What you will do => Copy word for word, please, the lines of the entries below running from the one containing "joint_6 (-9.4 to" to the one containing "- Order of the", both ends included.

[[ Data for the task, beginning ]]

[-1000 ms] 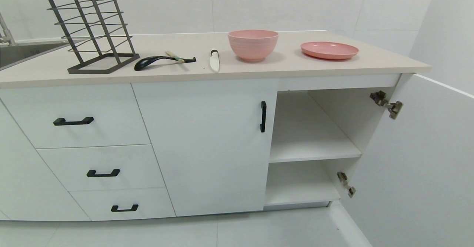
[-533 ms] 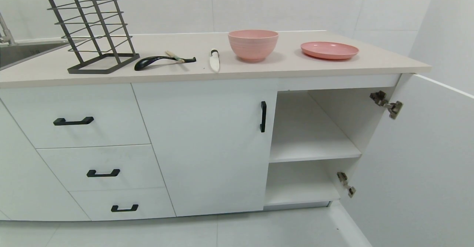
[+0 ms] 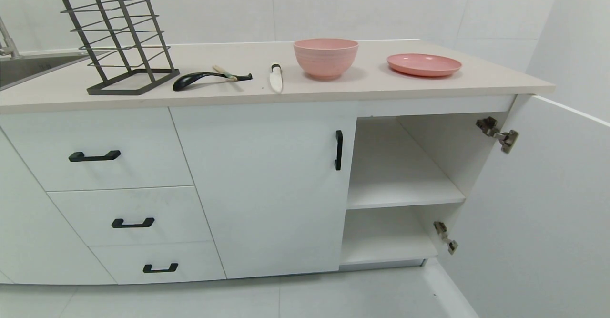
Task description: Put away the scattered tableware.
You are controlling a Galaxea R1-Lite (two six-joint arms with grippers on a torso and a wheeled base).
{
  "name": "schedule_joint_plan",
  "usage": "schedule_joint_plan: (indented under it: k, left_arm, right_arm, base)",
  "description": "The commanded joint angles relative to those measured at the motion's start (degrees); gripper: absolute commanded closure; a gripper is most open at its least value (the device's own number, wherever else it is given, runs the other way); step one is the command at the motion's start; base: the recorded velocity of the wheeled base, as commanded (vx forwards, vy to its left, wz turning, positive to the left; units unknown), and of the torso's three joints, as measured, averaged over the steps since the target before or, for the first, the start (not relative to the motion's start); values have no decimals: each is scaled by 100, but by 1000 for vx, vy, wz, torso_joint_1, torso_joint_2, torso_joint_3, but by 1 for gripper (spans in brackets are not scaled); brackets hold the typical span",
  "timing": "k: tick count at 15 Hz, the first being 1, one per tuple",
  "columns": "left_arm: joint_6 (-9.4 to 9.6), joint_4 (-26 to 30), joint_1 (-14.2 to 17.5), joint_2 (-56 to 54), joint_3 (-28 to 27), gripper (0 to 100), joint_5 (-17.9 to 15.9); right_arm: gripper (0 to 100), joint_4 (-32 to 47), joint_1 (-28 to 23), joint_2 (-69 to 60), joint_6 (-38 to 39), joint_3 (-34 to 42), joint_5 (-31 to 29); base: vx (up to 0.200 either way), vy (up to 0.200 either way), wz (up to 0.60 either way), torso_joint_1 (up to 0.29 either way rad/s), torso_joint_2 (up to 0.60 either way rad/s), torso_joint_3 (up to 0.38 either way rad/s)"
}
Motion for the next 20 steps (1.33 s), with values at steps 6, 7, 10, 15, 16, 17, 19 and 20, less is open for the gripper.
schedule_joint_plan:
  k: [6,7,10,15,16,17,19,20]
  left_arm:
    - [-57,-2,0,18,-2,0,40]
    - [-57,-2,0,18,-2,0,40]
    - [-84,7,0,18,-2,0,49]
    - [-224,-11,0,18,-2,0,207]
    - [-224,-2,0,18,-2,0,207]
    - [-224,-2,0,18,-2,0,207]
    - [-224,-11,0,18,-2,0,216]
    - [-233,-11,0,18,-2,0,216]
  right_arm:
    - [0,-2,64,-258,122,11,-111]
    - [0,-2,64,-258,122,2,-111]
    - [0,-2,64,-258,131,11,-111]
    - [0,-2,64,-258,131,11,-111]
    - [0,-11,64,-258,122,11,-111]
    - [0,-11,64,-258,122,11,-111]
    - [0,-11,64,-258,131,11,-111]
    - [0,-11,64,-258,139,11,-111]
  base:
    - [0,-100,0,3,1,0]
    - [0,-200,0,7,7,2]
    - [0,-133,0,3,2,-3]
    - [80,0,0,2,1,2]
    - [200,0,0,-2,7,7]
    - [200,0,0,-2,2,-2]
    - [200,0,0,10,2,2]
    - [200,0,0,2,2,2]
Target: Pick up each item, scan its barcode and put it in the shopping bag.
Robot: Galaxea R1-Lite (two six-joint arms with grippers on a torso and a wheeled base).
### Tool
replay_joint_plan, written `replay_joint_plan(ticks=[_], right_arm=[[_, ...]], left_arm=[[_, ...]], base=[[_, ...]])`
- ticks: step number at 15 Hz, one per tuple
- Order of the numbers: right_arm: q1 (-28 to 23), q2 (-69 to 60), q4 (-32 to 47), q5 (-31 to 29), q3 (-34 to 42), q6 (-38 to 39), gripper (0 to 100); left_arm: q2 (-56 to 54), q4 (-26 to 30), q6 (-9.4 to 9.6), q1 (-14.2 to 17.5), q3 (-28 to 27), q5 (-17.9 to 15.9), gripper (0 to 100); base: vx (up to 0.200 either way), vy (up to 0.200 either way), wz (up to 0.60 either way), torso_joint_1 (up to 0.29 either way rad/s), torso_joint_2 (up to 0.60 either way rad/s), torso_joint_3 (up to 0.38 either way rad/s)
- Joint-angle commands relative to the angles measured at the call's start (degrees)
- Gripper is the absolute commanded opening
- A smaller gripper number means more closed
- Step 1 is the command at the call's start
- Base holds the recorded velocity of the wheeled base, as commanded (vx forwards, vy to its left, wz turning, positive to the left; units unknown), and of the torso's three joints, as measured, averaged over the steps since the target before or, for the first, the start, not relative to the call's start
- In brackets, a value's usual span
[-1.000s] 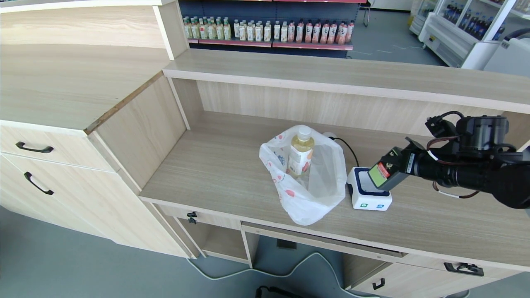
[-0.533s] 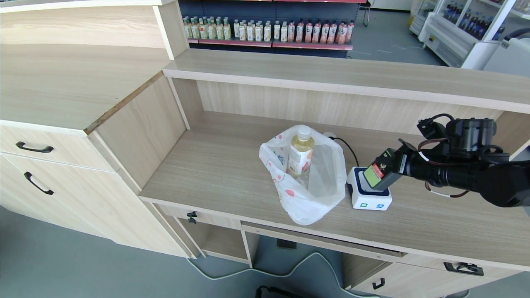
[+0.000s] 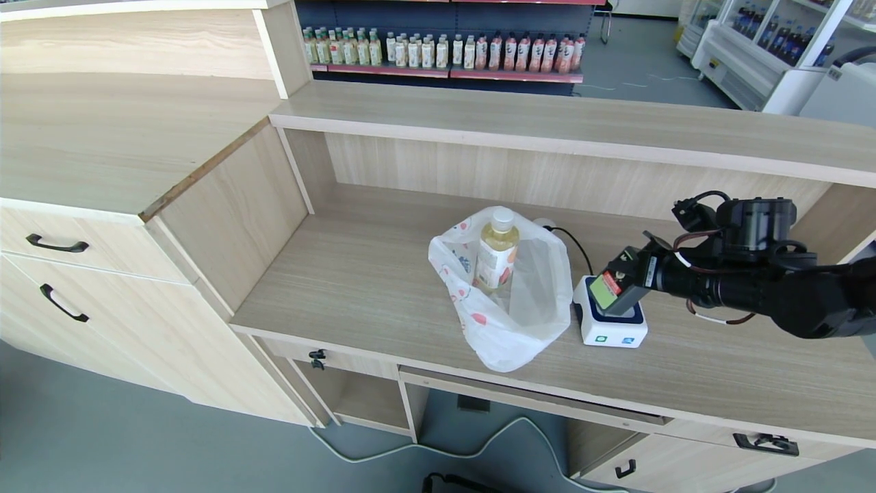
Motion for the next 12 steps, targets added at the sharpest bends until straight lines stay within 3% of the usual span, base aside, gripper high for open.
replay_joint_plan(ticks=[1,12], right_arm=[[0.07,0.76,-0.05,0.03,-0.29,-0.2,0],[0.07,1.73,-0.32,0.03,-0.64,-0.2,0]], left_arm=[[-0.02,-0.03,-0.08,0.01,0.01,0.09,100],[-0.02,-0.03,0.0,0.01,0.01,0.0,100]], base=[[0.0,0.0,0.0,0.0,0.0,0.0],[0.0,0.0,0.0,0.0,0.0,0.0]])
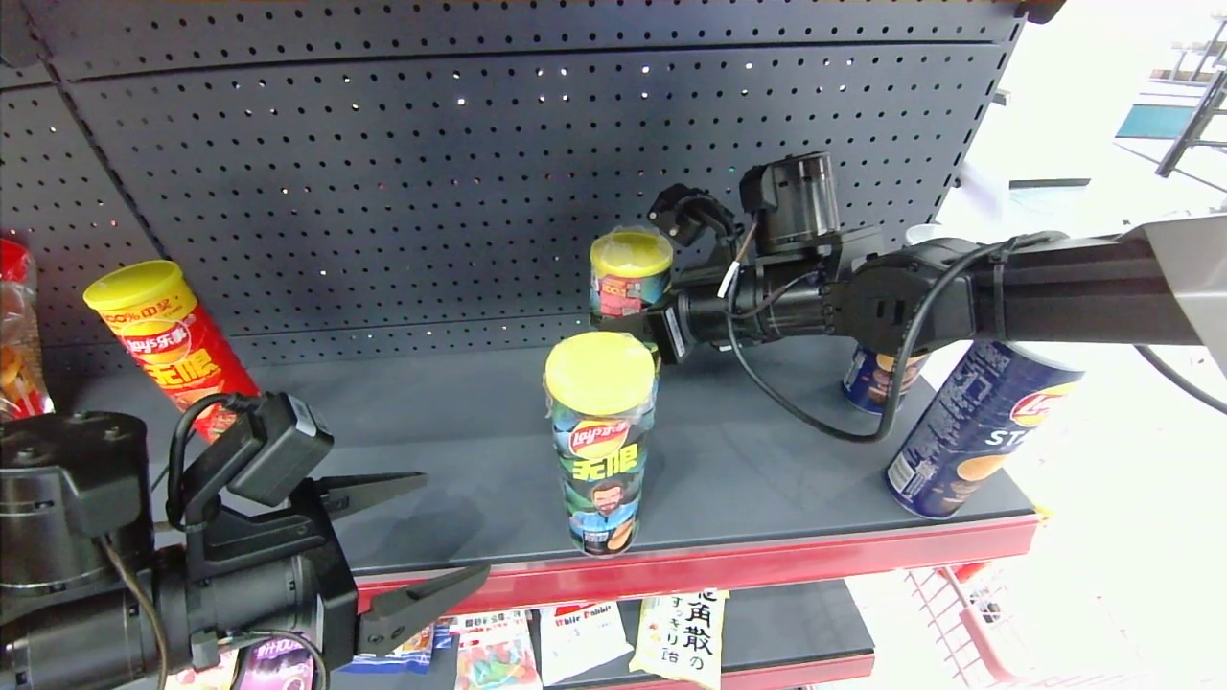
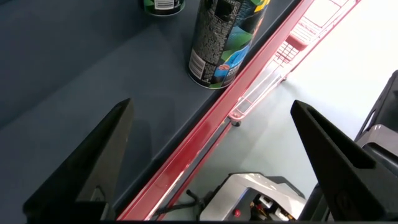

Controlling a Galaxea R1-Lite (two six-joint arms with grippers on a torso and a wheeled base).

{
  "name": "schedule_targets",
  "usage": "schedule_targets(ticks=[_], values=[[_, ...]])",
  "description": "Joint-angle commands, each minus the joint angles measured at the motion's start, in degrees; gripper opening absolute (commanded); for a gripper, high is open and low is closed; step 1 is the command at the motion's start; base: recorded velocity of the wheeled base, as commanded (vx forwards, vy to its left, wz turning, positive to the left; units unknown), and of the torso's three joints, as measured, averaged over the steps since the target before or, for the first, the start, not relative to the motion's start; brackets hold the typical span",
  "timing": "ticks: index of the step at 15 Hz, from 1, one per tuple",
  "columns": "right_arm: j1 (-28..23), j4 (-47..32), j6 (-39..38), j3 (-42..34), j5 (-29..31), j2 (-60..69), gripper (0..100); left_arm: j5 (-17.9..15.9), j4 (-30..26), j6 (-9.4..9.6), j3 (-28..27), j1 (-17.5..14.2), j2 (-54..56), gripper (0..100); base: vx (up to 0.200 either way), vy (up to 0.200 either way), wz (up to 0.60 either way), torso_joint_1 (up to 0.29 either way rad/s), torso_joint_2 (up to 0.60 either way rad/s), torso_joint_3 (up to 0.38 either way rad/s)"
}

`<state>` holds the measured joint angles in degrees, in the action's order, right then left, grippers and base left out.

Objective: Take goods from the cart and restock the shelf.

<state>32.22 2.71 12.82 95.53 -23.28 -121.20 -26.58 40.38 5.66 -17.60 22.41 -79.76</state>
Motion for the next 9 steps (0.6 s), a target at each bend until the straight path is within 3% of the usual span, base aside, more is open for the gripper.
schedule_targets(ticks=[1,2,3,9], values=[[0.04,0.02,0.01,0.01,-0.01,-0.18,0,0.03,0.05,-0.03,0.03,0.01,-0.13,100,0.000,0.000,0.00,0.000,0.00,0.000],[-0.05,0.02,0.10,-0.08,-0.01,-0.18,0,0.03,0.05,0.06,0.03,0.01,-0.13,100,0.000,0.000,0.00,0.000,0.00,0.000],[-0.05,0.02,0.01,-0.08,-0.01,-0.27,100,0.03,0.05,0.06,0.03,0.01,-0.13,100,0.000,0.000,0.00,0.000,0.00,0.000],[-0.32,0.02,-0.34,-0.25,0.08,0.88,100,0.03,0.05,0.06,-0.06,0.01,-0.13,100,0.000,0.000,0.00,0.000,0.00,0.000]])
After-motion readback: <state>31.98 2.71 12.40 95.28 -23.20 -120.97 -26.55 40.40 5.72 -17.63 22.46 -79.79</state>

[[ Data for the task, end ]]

Exercise result =>
  "columns": "left_arm: joint_6 (-9.4 to 9.6), joint_4 (-26 to 30), joint_1 (-14.2 to 17.5), joint_2 (-56 to 54), joint_3 (-28 to 27), gripper (0 to 100), joint_5 (-17.9 to 15.9); right_arm: gripper (0 to 100), joint_4 (-32 to 47), joint_1 (-28 to 23), joint_2 (-69 to 60), joint_6 (-38 to 39), joint_3 (-34 to 42), joint_5 (-31 to 29); base: vx (up to 0.200 either way), vy (up to 0.200 either way), wz (up to 0.60 either way), torso_joint_1 (up to 0.29 either way rad/s), torso_joint_2 (up to 0.60 either way rad/s), torso_joint_3 (up to 0.38 either way rad/s)"
}
Motion for the next 20 steps (1.33 s), with values at steps 6, 7, 10, 15, 16, 17, 19 and 20, less is open for the gripper.
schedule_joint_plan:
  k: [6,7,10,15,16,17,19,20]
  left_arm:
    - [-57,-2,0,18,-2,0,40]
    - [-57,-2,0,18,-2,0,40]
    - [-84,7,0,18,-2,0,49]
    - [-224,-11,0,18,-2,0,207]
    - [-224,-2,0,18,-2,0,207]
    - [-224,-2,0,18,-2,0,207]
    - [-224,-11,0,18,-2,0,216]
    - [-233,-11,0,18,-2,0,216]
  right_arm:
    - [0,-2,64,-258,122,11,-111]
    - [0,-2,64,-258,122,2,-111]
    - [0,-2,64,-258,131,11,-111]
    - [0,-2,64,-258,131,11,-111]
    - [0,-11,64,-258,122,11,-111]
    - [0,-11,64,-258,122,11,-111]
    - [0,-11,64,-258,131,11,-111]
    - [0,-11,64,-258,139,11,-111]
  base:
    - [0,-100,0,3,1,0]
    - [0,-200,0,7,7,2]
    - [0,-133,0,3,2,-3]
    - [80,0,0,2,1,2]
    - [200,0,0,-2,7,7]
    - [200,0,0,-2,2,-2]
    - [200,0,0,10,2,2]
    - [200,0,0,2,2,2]
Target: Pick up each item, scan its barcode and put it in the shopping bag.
Robot: Galaxea R1-Lite (two six-joint arms with grippers on a torso and a wheeled base).
### Tool
replay_joint_plan, written `replay_joint_plan(ticks=[_], right_arm=[[_, ...]], left_arm=[[_, ...]], base=[[_, ...]])`
- ticks: step number at 15 Hz, one per tuple
- Order of the numbers: right_arm: q1 (-28 to 23), q2 (-69 to 60), q4 (-32 to 47), q5 (-31 to 29), q3 (-34 to 42), q6 (-38 to 39), gripper (0 to 100); left_arm: q2 (-56 to 54), q4 (-26 to 30), q6 (-9.4 to 9.6), q1 (-14.2 to 17.5), q3 (-28 to 27), q5 (-17.9 to 15.9), gripper (0 to 100); base: vx (up to 0.200 either way), vy (up to 0.200 either way), wz (up to 0.60 either way), torso_joint_1 (up to 0.29 either way rad/s), torso_joint_2 (up to 0.60 either way rad/s), torso_joint_3 (up to 0.38 either way rad/s)

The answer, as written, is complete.